Hockender weiblicher Akt

Details
Georg Baselitz (b. 1938)
Hockender weiblicher Akt
signed and dated 'G. Baselitz 77' (lower right); signed and dated again and titled 'G Baselitz 'hockender weibl. Akt' Okt Nov. 1977 Jan. 78' (on the reverse)
oil on canvas
78¾ x 130 in. (200 x 330 cm.)
Painted in 1977-1978
Provenance
Sonnabend Gallery, New York.
Anon. sale, Christie's, New York, 20 May 1993, lot 34A.
Acquired at the above sale by the present owner.
Exhibited
Akron Art Museum; London, Whitechapel Art Gallery; Amsterdam, Stedlijk Museum and Kunsthalle Basel, Baselitz: Paintings 1960-83, September 1983-April 1984 (illustrated in color).
Vancouver Art Gallery, Georg Baselitz, November 1984-January 1985. Madrid, Centro de Arte Reina Sofia; Bordeaux, Capc Musée d'art contemporain; Berlin, Hamburger Bahnhof; Rome, Galleria Nazauibal d'Arte Moderna; Trento, Museo d'Arte Moderna e Contemporanea; Geneva, Musée Rath; Tokyo, Sezon Museum of Art; Miyagi Museum of Art; Fukuyama Museum of Art, and Kyoto, National Museum of Art, Sonnabend Collection Exhibition, October 1987-February 1991, p. 273 (illustrated).
Paris, Galerie Daniel Templon, Hommage à Georg Baselitz, October-November 1993, no. 4 (illustrated).
Paris, Musée d'Art Moderne de la Ville de Paris, Georg Baselitz, October 1996-January 1997, p. 89, no. 12 (illustrated in color).
Berlin, Martin-Gropius-Bau, Gesammelte Räume-Gesammelte Träume: Kunst aus Deutschland von 1960 bis 2000: Bilder und Räume aus der Sammlung Grothe, November 1999-February 2000, p. 28, no. 16 (illustrated in color).
Special notice
On occasion, Christie’s has a direct financial interest in lots consigned for sale. This interest may include guaranteeing a minimum price to the consignor which is secured solely by consigned property. This is such a lot.

Lot Essay

Hockender weiblicher Akt is a powerful example of Baselitz's celebrated inversion paintings. "In 1969 Baselitz took the decisive step, which was to govern all his subsequent work with the exception of the sculptures, and adopted the inverted subject technique as a consistent principle. By doing so he compelled the viewer to pay attention not only to the content--the theme clearly illustrated--but also, and primarily to painterly values. He was also committing himself to a much more difficult method of representation. He had to capture in his mind's eye an inverted image of reality. This demanded, not least, a stricter discipline, the violation in itself must be turned to account and made evident as a significant painterly event." (A. Franzke, Georg Baselitz, Munich, 1989, p. 111.)

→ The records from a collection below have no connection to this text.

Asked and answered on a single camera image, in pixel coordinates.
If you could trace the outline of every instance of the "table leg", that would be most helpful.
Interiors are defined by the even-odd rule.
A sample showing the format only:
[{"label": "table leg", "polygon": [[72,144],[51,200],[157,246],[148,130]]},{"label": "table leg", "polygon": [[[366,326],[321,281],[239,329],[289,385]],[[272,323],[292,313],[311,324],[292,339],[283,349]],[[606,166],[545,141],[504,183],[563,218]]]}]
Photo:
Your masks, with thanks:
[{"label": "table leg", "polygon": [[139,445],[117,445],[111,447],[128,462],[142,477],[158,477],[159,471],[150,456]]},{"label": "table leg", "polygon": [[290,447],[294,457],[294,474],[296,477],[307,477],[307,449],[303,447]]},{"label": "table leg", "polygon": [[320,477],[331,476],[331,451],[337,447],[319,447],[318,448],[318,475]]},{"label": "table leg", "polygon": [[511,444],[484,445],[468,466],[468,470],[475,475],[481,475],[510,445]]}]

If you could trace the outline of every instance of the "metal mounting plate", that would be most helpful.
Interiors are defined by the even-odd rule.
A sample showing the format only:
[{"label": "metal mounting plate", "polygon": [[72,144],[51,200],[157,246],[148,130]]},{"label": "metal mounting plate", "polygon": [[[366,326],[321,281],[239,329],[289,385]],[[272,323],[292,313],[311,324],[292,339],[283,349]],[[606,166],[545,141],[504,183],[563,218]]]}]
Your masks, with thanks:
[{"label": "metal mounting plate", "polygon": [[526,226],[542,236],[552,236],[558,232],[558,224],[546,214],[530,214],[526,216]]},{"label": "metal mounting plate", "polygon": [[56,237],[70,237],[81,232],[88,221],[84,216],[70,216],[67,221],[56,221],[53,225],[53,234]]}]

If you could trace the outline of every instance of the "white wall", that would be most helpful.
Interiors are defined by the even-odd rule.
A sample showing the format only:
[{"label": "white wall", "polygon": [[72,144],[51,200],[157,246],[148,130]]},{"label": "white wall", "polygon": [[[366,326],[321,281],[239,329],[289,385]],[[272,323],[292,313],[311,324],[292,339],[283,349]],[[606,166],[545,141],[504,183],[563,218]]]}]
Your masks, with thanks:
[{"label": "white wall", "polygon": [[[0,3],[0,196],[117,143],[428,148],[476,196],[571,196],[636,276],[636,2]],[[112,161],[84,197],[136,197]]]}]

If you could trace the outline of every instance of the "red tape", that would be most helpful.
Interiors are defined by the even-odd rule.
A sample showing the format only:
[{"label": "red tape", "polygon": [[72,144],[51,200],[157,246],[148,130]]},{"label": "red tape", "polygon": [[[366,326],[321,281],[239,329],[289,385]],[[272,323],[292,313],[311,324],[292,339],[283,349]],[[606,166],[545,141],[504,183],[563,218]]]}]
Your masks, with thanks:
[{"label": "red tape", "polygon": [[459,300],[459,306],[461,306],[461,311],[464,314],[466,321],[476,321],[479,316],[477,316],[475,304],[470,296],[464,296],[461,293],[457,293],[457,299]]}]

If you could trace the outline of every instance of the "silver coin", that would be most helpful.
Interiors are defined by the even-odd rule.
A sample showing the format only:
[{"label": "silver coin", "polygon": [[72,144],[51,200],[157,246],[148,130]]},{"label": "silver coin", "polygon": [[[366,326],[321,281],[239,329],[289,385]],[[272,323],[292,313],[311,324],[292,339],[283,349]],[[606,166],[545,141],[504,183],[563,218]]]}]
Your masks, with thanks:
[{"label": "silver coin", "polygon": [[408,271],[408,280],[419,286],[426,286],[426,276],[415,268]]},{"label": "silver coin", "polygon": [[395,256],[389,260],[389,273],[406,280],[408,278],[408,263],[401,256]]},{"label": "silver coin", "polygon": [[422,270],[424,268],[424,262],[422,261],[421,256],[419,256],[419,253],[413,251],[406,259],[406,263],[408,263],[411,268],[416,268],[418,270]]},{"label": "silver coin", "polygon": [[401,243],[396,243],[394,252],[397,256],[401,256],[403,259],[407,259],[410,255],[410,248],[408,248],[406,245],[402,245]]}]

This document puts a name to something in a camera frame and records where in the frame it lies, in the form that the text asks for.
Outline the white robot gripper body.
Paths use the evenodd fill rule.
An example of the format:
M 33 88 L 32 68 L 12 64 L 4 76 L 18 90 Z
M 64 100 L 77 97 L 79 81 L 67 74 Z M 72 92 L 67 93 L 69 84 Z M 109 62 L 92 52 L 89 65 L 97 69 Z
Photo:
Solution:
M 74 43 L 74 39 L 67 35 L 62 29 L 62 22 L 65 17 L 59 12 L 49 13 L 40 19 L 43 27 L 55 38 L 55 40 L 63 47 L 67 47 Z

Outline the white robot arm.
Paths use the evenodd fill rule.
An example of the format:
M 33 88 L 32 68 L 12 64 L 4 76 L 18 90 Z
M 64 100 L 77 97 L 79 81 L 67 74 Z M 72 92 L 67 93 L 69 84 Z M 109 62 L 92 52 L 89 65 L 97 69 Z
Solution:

Inversion represents a radical assault on the customary processes of seeing and representation. Baselitz argues, "The hierarchy which has located the sky at the top and the earth at the bottom is, in any case, only a convention. We have got used to it but we don't have to believe in it. The only thing that interests me is the question of how I can carry on painting these pictures." (Quoted in Georg Baselitz, Cologne, 1990, p. 96.) Baselitz focuses on the materiality of paint, the powerful, rough brushstrokes appear to carve the figure through jabs of paint, as opposed to earlier works where the central motif seems to both be composed of and able to control the flow of painted lines. The rough textured, carved aesthetic of the kneeling female figure and the patches of color in Hockender weiblicher Akt appear to anticipate Baselitz's work in sculpture, a medium he has explored since 1979.